══ DATASET

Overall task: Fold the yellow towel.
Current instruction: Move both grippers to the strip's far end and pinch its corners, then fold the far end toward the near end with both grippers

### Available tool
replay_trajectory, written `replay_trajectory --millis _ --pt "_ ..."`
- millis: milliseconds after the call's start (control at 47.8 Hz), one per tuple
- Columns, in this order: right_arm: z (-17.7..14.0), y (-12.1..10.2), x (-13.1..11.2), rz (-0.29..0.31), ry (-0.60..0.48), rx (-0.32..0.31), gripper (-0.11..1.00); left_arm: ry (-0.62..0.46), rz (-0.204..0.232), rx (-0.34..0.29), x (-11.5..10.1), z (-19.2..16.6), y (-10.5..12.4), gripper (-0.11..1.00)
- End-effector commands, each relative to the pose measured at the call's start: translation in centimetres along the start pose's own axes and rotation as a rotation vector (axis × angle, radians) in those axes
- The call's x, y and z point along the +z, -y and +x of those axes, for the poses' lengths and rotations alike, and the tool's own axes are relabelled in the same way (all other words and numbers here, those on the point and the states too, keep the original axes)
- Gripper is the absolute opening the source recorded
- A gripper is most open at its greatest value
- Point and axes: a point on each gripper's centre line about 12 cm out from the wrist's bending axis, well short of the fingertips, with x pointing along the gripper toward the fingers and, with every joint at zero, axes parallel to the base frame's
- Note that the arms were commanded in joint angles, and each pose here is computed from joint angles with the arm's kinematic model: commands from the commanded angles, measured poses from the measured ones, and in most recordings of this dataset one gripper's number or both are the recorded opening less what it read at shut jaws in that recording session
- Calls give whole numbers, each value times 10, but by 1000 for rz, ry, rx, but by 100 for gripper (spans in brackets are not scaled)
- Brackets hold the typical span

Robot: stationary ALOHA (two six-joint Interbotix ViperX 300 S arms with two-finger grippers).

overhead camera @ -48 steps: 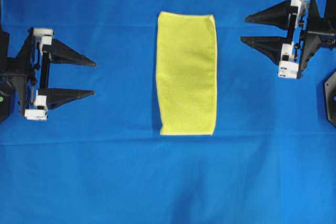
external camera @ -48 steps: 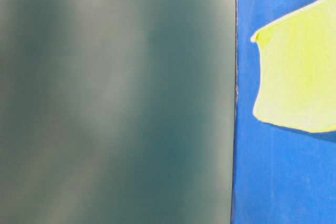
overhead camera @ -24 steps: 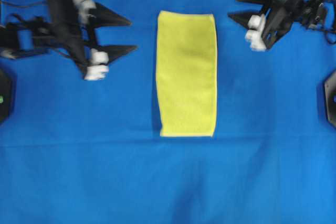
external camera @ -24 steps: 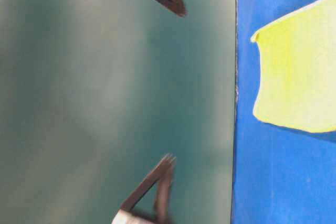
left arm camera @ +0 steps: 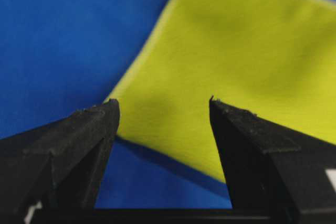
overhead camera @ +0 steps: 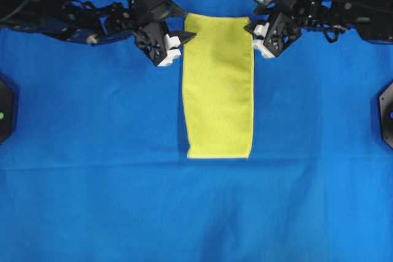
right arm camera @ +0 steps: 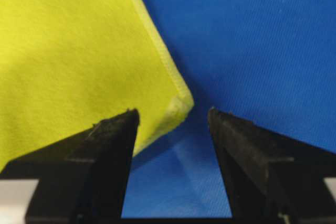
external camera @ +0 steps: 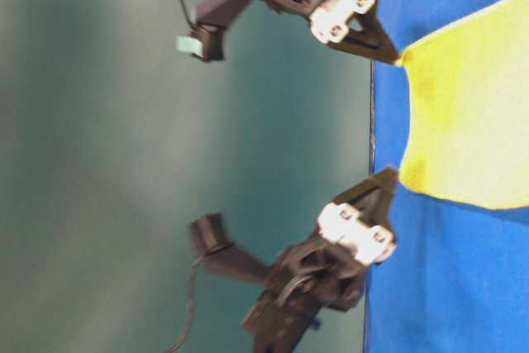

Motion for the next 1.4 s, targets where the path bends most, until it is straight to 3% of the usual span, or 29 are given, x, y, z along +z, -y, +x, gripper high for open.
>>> replay_trajectory --millis 0,356,502,586,711,774,1004,1213,1381 --pt "5 5 8 2 16 -8 59 14 -5 13 5 11 -7 66" --pt "31 10 1 18 -16 -8 59 -25 -25 39 -10 29 -21 65" --pt "32 10 0 26 -24 -8 57 -28 -22 39 -11 28 -20 49" --pt "32 10 -3 23 -36 -9 44 -31 -17 35 -12 28 -19 34" --pt "31 6 -6 21 -44 -6 8 -35 11 29 -12 28 -16 13" --pt "31 6 -6 27 -44 -6 5 -35 31 24 -12 28 -14 6" --pt "20 7 7 28 -1 -8 5 -13 44 18 -2 24 -10 6" --pt "-1 23 26 38 50 -48 5 70 25 59 30 15 -30 6" --pt "-4 29 31 41 67 -60 5 87 19 76 38 18 -39 6"
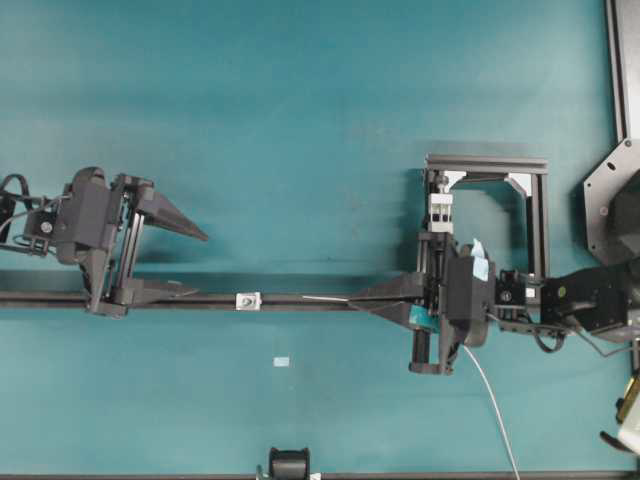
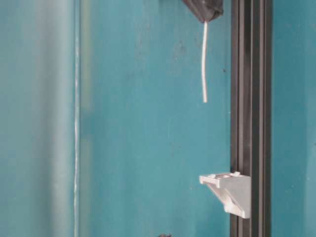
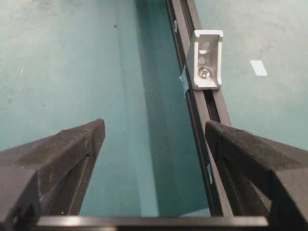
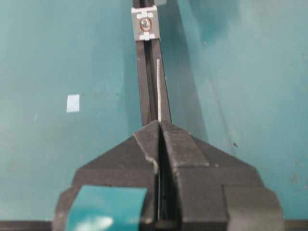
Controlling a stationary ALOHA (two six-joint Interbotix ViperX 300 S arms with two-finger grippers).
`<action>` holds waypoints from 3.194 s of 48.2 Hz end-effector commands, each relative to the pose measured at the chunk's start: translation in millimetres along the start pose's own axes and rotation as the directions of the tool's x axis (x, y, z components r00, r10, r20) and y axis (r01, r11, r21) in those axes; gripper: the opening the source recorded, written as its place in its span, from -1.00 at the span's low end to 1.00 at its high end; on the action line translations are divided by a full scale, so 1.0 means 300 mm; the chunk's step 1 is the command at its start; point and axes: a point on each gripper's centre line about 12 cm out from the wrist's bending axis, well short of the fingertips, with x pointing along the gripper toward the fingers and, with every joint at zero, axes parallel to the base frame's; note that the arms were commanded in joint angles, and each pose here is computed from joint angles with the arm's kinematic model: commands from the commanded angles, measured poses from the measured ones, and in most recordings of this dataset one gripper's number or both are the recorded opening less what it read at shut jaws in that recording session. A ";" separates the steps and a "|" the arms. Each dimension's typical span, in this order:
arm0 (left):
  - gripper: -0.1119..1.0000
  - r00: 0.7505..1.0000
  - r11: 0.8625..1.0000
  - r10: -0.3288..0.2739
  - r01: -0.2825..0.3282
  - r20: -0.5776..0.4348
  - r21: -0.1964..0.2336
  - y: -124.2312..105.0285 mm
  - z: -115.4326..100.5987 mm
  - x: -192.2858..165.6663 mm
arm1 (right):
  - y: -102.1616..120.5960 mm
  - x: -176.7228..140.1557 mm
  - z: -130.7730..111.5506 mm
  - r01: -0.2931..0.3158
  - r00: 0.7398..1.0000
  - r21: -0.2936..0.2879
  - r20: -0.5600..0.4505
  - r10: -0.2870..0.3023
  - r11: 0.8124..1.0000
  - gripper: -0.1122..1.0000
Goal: Insert the wire into the hole on the left side and pull it with the left arm.
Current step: 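Lower the wire tip along the black rail toward the white clip, then align the wire tip with the hole in the white clip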
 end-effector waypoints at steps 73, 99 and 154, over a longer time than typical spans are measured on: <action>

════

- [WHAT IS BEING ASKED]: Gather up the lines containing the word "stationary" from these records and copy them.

- [EXPECTED OUTPUT]:
Robot: stationary ALOHA (two six-joint Interbotix ViperX 300 S arms with two-finger grippers).
Controlling a stationary ALOHA (two six-joint Interbotix ViperX 300 S arms with two-finger grippers).

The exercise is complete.